Manmohan highlights terror threat emanating from Pakistan

Updated - November 28, 2021 08:48 pm IST

Published - April 12, 2010 09:53 am IST - Washington

Prime Minister Manmohan Singh and U.S. President Barack Obama with the delegation during a meeting ahead of the Nuclear Security Summit, at Blair House in Washington on Sunday.

Prime Minister Manmohan Singh and U.S. President Barack Obama with the delegation during a meeting ahead of the Nuclear Security Summit, at Blair House in Washington on Sunday.

Prime Minister Manmohan Singh has conveyed to U.S. President Barack Obama India’s serious concern over terror emanating from Pakistan and its lack of will to punish the perpetrators of 26/11 attacks.

On his part, Mr. Obama said the U.S. shares India’s concerns over Lashkar-e-Taiba and other terror outfits operating from Pakistan.

Dr. Singh said New Delhi wants convincing action against those behind the Mumbai attacks.

The Prime Minister, during his 45—minute meeting with Mr. Obama, also raised the issue of Indian investigators getting direct access to Mumbai attacks plotter David Headley.

Mr. Obama said the U.S. was working through legal processes for giving India access to Headley.

“He (Obama) was fully supportive of our request for provision of such access,” Foreign Secretary Nirupama Rao told reporters.

Mr. Obama also promised to keep in mind India’s concerns over the end—use of the US military supplies to Pakistan after Singh voiced apprehensions in this regard.

The U.S. President said he favoured reduction of tensions between India and Pakistan but the Prime Minister made it clear that the “future of South Asia would be determined by the manner in which terrorism is tackled“.

During the meeting at the Blair House, Dr. Singh emphasised that Pakistan needed to take “convincing action” against those responsible for Mumbai attacks, she said.

Mr. Obama said the U.S. understood India’s concerns with regard to activities of Lashkar-e-Taiba and other terror groups from Pakistan and Afghanistan and that Washington was “engaging” Pakistan on these issues.

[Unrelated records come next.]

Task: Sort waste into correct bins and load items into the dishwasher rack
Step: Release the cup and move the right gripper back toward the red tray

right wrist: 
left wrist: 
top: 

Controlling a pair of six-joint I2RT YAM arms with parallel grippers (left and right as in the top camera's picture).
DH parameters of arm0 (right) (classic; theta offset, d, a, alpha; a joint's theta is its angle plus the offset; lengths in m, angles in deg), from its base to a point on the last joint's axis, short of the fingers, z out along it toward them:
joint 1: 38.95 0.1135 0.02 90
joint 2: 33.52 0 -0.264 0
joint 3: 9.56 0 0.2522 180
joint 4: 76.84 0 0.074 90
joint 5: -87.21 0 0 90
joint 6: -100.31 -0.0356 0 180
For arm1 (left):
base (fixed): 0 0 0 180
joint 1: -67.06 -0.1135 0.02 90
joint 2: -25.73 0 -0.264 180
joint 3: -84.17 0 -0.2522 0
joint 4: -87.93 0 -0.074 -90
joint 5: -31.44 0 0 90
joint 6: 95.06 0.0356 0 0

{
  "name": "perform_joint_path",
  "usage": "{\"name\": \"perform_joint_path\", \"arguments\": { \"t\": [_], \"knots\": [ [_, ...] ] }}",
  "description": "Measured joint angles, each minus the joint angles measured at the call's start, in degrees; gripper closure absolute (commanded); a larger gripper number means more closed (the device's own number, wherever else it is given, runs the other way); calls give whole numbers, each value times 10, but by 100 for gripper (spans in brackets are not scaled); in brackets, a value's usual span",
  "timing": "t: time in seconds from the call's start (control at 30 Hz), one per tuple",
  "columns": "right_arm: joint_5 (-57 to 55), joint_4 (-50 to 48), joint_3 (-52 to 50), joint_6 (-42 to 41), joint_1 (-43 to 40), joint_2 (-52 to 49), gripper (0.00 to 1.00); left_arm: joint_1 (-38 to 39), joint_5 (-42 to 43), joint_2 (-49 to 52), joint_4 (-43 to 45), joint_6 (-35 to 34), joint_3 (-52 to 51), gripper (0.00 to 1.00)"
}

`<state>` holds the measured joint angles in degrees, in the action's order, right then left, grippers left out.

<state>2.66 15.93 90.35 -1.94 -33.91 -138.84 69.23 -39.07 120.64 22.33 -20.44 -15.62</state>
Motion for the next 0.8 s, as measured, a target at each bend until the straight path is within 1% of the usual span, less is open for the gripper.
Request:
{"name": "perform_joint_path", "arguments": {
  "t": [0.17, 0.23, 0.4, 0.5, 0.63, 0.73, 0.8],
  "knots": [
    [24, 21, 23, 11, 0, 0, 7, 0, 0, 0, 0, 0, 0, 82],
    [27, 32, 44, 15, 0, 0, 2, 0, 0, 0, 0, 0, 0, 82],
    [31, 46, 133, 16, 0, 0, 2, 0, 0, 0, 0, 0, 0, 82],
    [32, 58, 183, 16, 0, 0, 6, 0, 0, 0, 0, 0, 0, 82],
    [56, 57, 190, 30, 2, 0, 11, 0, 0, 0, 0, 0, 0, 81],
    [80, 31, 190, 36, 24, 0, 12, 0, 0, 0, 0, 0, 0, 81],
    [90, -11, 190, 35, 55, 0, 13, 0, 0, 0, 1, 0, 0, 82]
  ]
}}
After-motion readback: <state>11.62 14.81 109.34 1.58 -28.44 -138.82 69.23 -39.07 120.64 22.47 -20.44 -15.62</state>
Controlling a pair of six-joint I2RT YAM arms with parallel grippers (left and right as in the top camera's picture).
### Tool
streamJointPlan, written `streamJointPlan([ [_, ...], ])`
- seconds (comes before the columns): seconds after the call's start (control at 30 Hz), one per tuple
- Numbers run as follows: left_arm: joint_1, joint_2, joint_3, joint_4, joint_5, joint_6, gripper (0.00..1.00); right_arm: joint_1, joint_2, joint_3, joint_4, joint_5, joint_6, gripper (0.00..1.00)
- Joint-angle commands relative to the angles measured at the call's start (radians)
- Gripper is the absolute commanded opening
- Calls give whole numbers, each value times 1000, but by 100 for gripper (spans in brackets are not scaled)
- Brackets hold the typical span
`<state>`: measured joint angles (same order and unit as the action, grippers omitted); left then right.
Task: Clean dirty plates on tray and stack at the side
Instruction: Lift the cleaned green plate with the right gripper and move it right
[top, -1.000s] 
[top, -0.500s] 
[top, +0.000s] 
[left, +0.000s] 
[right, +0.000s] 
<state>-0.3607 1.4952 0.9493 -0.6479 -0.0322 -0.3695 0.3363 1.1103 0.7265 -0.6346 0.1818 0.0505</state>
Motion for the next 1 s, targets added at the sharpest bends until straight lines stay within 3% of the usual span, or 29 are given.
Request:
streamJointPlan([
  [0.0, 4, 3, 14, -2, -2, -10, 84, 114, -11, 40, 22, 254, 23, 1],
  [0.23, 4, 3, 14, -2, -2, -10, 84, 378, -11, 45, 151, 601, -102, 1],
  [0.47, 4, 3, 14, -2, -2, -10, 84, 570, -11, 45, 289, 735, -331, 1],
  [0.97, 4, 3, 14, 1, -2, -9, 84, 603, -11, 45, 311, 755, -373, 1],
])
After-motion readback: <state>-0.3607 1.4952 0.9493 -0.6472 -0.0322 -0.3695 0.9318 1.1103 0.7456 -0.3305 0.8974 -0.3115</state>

While talking about the menace of terrorism emanating from Pakistan, Dr. Singh referred to Headley, activities of LeT and its chief Hafiz Saeed and HuJI terrorist Ilyas Kashmiri, Ms. Rao said.

“Unfortunately, there is no will on part of Pakistan to punish those responsible for terrorist attacks in Mumbai,” Ms. Rao quoted the Prime Minister as telling Mr. Obama.

“This is where partnership of India and the U.S. could make the difference,” Dr. Singh told Mr. Obama.

To a question, Ms. Rao said the fate of Indo-Pak dialogue had no connection with the meeting between Dr. Singh and Mr. Obama.

She said the U.S. as also the entire world, was aware of India’s approach on dialogue with Pakistan. “The U.S. fully understands” India’s position on the dialogue.

India has suspended composite dialogue since the 26/11 attacks and has refused to resume it till Pakistan takes concrete and transparent action against those behind the terror strike.

Ms. Rao said there would be no meeting between Dr. Singh and Pakistani Prime Minister Yusuf Raza Gilani here during the Nuclear Security Summit but did not categorically rule out such a possibility in Bhutan during the upcoming SAARC Summit.

Sources said Dr. Singh told Mr. Obama about India’s scepticism on Pakistan army’s role and pressed the US to ensure that army’s influence diminished in Pakistan.

Mr. Obama said India has the goodwill and understanding in the US.

Noting that shared Dr. Singh’s vision for South Asia, Mr. Obama said he understands India’s interest in Afghanistan and recognises its role. He expressed support to India’s continued assistance programme in Afghanistan.

While talking about Indo-US counter-terrorism cooperation, Mr. Obama said the US was working through legal systems for provision of access to Headley. He said he was supportive of India’s request for provision of access.

On India’s concerns over misuse of US military supplies to Pakistan, Mr. Obama said the US was sensitive to these worries and would monitor the end use of the material given.

The US President referred to the Civil Nuclear Liability Bill and expressed hope that it would be passed by Parliament as expeditiously as possible.

The bill, whose passage is critical for implementation of the Indo-U.S. civil nuclear deal, has got caught in a political quagmire with opposition parties objecting to certain clauses in it, including the cap of Rs. 500 crore on compensation.